|Directed by||Masahiro Shinoda|
|Produced by||Masahiro Shinoda
|Music by||Tōru Takemitsu|
|Release dates||May 24, 1969 (Japan)
February 11, 1970 (U.S.)
|Running time||105 minutes|
Double Suicide (心中天網島 Shinjū: Ten no amijima?) is a 1969 film directed by Masahiro Shinoda. It is based on the 1721 play The Love Suicides at Amijima by Monzaemon Chikamatsu. This play is often performed in the bunraku style (that is, with puppets). In the film, the story is performed with live actors, but also makes use of Japanese theatrical traditions such as the kuroko (stagehands dressed entirely in black) who invisibly interact with the actors, and the set is non-realist.
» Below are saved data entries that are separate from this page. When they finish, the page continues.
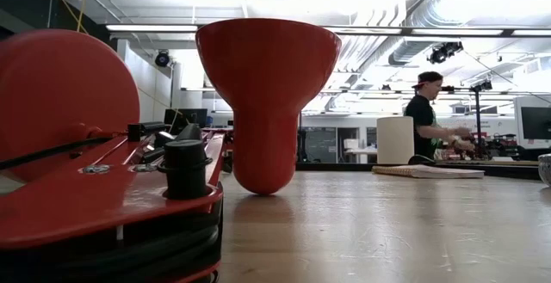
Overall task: Screw lightbulb
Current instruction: Insert the lightbulb into the lamp
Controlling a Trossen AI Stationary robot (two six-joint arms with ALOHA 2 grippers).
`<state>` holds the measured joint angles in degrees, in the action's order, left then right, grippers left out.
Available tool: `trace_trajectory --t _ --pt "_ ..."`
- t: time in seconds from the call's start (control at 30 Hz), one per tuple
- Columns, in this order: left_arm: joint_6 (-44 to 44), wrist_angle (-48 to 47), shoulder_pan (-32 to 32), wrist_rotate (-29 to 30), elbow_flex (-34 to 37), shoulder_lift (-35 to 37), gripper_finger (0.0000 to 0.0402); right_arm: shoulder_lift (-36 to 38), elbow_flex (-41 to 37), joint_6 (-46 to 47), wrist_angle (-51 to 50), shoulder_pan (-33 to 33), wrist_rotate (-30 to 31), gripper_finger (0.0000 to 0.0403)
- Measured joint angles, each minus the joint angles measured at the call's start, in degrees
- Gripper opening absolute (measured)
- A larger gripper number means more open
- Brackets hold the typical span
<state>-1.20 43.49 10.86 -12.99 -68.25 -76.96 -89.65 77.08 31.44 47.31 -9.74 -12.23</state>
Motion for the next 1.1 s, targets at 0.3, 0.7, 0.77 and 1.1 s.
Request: trace_trajectory --t 0.3,0.7,0.77,1.1 --pt "0.5 -0.01 -0.06 1.32 0.07 -0.08 0.0222 -0.06 -0.02 -1.32 0.58 -0.03 0.12 0.0166" --pt "0.53 -2.93 2.26 1.29 0.22 2.28 0.0191 1.3 -0.09 -0.5 -1.94 -1.74 -2.71 0.0226" --pt "0.3 -4.42 3.16 1.08 0.22 3.72 0.0191 2.29 -0.09 -0.98 -4.13 -2.53 -3.83 0.0227" --pt "2.49 -34.6 5.26 1.67 0.17 11.74 0.0191 10.64 -0.06 -15.67 -30.51 -4.5 -4.97 0.0228"
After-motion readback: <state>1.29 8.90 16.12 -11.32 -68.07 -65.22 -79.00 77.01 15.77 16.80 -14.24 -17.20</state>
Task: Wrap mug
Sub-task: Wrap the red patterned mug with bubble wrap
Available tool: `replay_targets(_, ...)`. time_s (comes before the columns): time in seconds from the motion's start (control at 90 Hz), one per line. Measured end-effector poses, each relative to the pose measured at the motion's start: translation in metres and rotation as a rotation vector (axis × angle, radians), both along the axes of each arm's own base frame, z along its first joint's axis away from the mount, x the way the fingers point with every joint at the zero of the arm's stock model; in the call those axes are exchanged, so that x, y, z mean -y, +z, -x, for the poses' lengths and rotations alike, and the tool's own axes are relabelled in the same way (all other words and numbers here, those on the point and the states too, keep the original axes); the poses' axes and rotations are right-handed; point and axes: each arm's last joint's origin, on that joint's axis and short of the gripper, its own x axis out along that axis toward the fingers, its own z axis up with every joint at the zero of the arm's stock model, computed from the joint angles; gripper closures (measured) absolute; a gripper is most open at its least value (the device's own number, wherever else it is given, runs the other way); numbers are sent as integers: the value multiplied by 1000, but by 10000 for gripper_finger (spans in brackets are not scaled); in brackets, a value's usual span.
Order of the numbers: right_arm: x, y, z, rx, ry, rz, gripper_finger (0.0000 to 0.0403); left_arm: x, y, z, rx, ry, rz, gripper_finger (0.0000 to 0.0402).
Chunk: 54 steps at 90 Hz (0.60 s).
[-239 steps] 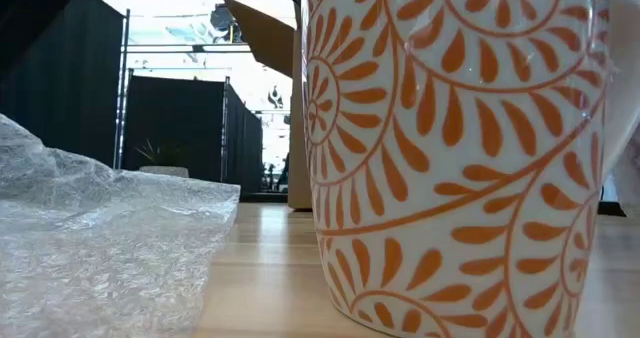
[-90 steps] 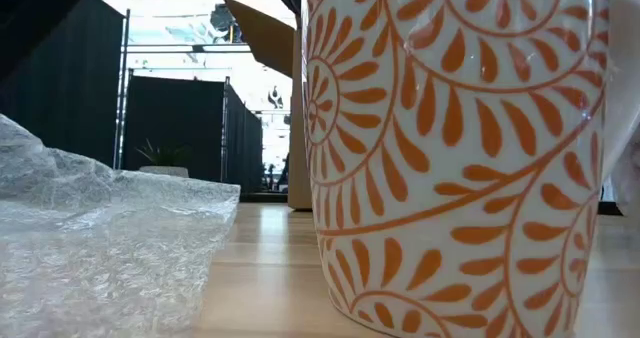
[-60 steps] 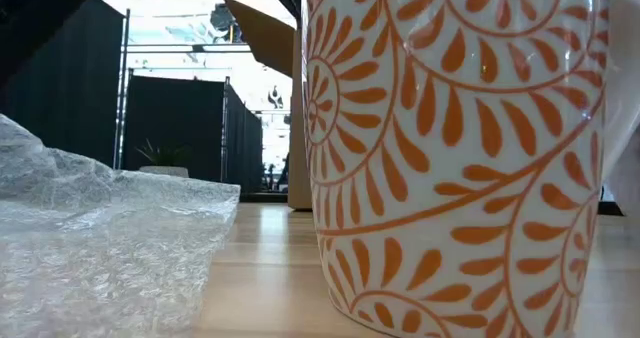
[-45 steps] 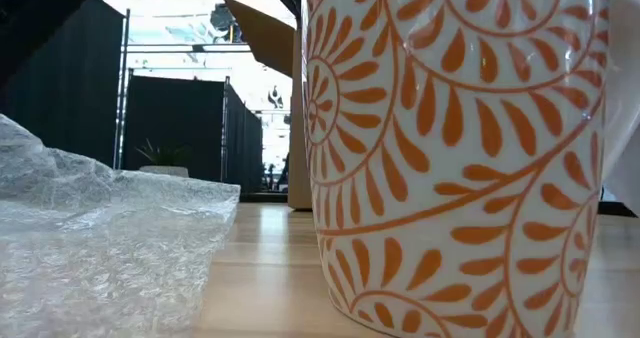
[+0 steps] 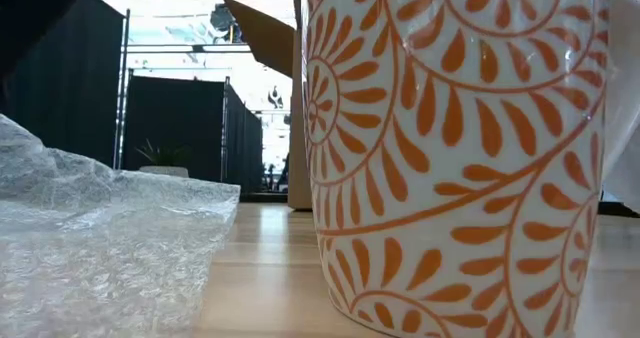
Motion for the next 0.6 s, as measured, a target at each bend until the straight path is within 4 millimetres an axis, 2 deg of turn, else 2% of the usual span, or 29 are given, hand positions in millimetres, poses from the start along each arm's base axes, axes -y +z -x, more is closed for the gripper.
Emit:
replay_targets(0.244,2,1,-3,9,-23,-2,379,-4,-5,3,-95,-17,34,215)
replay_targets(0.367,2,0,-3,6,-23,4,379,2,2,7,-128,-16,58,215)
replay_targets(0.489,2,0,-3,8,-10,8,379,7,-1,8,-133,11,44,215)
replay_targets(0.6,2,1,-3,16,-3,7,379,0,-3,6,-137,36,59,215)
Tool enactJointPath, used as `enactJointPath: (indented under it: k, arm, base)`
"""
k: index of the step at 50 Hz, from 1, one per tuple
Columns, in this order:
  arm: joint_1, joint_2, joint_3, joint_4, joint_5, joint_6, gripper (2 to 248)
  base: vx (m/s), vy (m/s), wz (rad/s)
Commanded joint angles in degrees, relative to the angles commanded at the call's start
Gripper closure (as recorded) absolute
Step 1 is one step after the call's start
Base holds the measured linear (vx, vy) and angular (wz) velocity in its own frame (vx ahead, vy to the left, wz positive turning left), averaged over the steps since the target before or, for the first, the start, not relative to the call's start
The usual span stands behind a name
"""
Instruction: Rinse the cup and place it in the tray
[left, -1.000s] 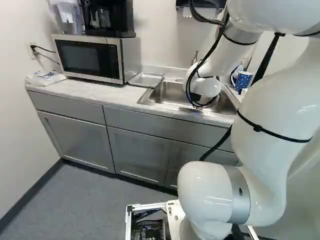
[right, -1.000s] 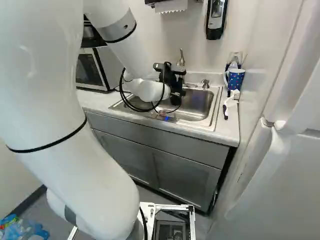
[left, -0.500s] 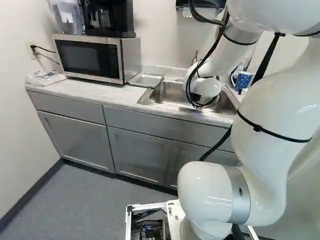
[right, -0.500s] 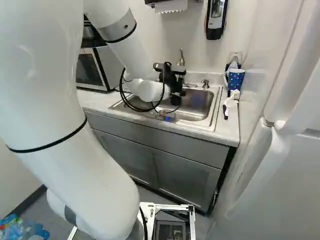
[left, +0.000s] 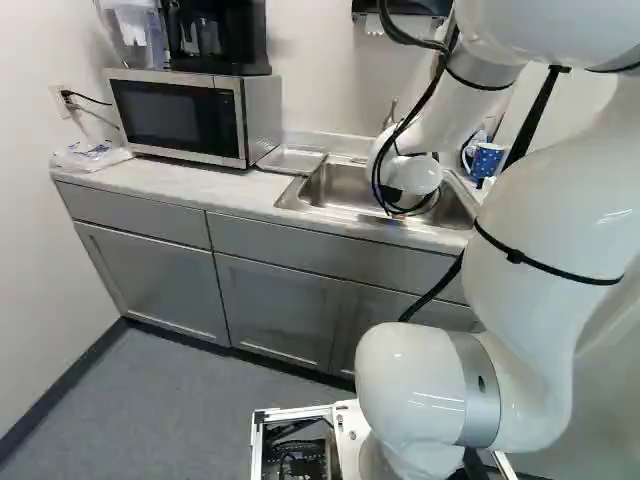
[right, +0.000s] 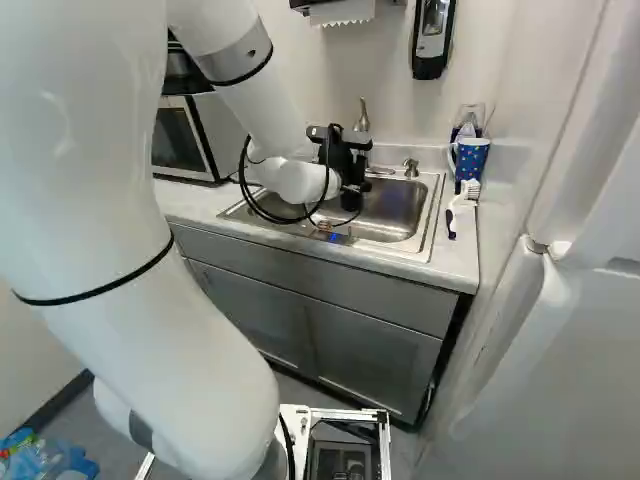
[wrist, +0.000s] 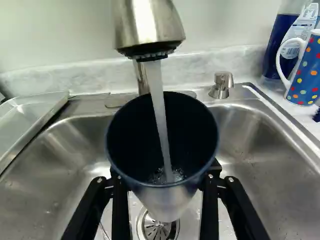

The film opens with the preparations by the kuroko for a modern-day presentation of a puppet play while a voice-over is heard of someone, presumably the director, calling on the telephone to find a location for the penultimate scene of the lovers' suicide. Soon human actors are substituted for the puppets, and the action proceeds in a naturalistic fashion, until from time to time the kuroko intervene to accomplish scene shifts or heighten the dramatic intensity of the two lovers' resolve to be united in death.
The stylized sets and the period costumes and props simultaneously convey a classical theatricality and contemporaneous modernity. Jihei's fatal love interest, Koharu the prostitute, and his neglected wife, Osan, are both played by actress Shima Iwashita.
This film was released on DVD in Japanese with English subtitles in Region 1 on 30 January 2001.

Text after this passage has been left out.